A limited number of parameters are rendered to Generative AI models in order to use during the training period and ideally, this particular approach makes the model draw its own conclusions regarding the training data’s most crucial characteristics. After the generative model has identified the data’s fundamental properties, it can either use a GAN (Generative Adversarial Network) or use Variational Autoencoder (VAE) in order to improve the output accuracy.
Tool for rapid prototyping in manufacturing
Although the term generative AI is most often associated with deep fakes & data journalism, generative AI plays a major role in automating the repetitive processes that are implemented in digital image correction as well as digital audio correction. Furthermore, it is also being implemented experimentally as a tool for rapid prototyping in manufacturing and to improve data augmentation for RPA (robotics process automation) in businesses.
Leveraging information gathered on internet
An AI technology that generates its own content, be it in the form of text visual, or multimedia, professionals may call as “generative AI”. It includes technologies, which can draw/paint pictures, and technologies, which can leverage information that is gathered on the internet for creating website articles as well as article summaries, and others such as press releases, corporate brochures, & white papers.
For instance, in the example of creating text, the existing human-written text will be scrutinized by Generative AI right from grammar, punctuation to style, word choice, narrative & thesis. Therefore, with the advanced AI that we have to possess, the generative AI can help in creating content that happens to be written by humans as well as pass the Turing test that was established during the mid-20th century by notable mathematician as well as cryptographer Alan Turing. Furthermore, it is predicted that generative AI would be responsible for taking over parts of those creative processes t in publishing, broadcasting, and communications, which humans used for centuries.
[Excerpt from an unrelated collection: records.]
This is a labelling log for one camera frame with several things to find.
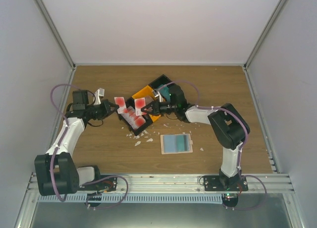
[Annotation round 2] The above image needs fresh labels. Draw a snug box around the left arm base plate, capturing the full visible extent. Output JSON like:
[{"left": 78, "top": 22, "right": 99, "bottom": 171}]
[{"left": 78, "top": 177, "right": 117, "bottom": 193}]

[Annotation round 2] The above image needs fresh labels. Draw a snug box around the grey slotted cable duct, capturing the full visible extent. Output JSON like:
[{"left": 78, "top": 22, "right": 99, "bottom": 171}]
[{"left": 37, "top": 193, "right": 223, "bottom": 204}]

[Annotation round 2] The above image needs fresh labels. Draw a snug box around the aluminium rail frame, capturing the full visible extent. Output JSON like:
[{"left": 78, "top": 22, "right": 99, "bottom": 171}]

“The brainchild of the likes of Alan Turing and John McCarthy, the veritable pioneers who laid the cornerstone for its development, today AI has travelled a great distance from science symposiums and high-tech research laboratories. It is actively remodeling the way things are traditionally done and dealt with. AI is making forays into businesses and industries and is altering their dynamics, making them more efficient and protecting them from a labor shortage. Leading brands across the world have taken note of this and are rushing to reap the benefits,” affirms Dr. Sindhu Joseph, CEO & Co-founder, Cognicor.
Some of them are actually afraid of certain types of generative AI technologies, specifically the ones which help in simulating human creativity either in writing fiction or in producing works of art and this has led to a more general debate regarding the technology’s limit as well as its impact on people’s lives. While it is often thought that generative AI may replace human jobs, new technologies like these have a Human in loop (HITL) element and when AI is characterized as an assistive technology it helps humans produce faster, as well as more accurate results, which is known as augmented artificial intelligence.
“Artificial intelligence has been a largely misunderstood technology. It is often dubbed as something that will take away jobs and render masses obsolete post its deployment. The reality, however, is completely different,” says Dr. Sindhu Joseph.
“According to IMF’s World Economic Outlook, the global GDP in current prices was about 33.65 trillion dollars in the year 2000, while the world population during the same period was roughly over 6 billion. Today, the global GDP is estimated to be about 79.53 trillion dollars (2.36 percent of the original figure), whereas the latter has grown to become 7.5 billion (a mere) 25 percent increase),” she adds
Benefits of Generative AI
It offers localization of content, lower risks, comprehend abstract concepts, improved quality of outputs, and reduced bias.
Applications of Generative AI
- Audio synthesis
- Sentiment analysis
- Fraud detection
- Image processing
- Trend analysis
- Client segmentation
- Identity protection
The Road ahead
While Generative AI is set to disrupt more industries and is finding applications in crucial fields that include defense security and healthcare it will find more advanced applications as the technology evolves.